§ About this exercise: Give again, word for word, each line of the data from the first through the one containing "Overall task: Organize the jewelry". Pictures stay out.

+---+

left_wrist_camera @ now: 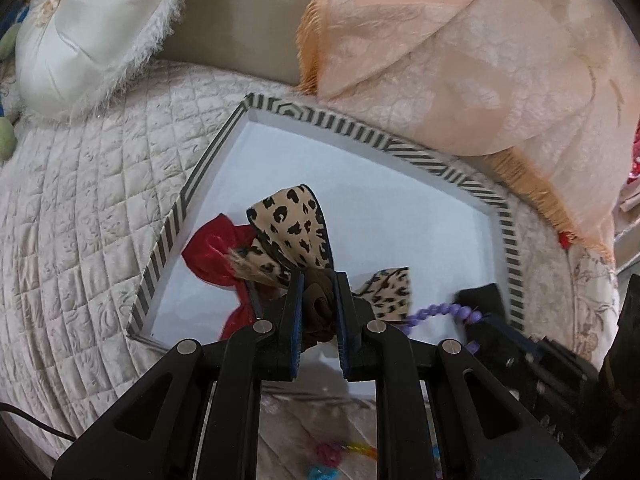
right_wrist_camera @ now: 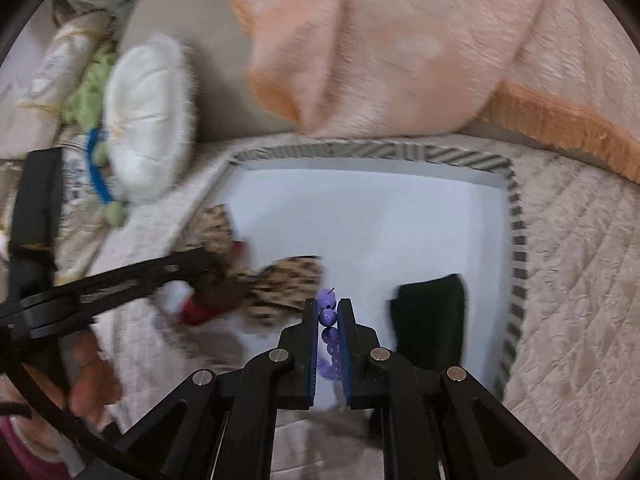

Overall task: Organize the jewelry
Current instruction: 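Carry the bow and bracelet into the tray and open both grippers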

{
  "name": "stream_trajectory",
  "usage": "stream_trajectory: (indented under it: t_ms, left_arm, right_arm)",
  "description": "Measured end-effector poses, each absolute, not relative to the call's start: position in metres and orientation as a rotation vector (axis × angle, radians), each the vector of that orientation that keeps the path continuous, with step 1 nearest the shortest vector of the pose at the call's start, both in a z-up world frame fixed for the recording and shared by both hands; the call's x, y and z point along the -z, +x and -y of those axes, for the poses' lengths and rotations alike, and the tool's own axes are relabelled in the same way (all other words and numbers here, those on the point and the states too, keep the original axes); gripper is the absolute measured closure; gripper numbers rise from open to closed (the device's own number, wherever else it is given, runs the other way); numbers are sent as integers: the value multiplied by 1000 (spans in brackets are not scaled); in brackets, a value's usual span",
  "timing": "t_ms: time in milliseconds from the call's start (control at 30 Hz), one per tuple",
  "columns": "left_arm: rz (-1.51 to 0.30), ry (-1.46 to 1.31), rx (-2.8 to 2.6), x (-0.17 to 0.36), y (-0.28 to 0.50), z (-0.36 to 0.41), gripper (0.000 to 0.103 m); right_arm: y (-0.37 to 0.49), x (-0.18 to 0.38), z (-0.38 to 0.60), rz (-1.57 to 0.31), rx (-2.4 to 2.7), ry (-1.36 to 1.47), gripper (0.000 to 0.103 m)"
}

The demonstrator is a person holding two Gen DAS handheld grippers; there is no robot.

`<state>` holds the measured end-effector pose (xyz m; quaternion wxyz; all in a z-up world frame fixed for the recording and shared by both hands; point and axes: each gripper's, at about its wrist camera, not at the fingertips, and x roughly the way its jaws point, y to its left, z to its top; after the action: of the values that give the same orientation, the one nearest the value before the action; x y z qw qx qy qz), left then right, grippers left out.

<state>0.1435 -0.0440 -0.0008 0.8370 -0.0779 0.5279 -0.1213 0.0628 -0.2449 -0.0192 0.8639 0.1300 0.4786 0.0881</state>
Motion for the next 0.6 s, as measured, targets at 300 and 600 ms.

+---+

§ Reply to the exercise:
left_wrist_camera @ now: 
right_wrist_camera @ now: 

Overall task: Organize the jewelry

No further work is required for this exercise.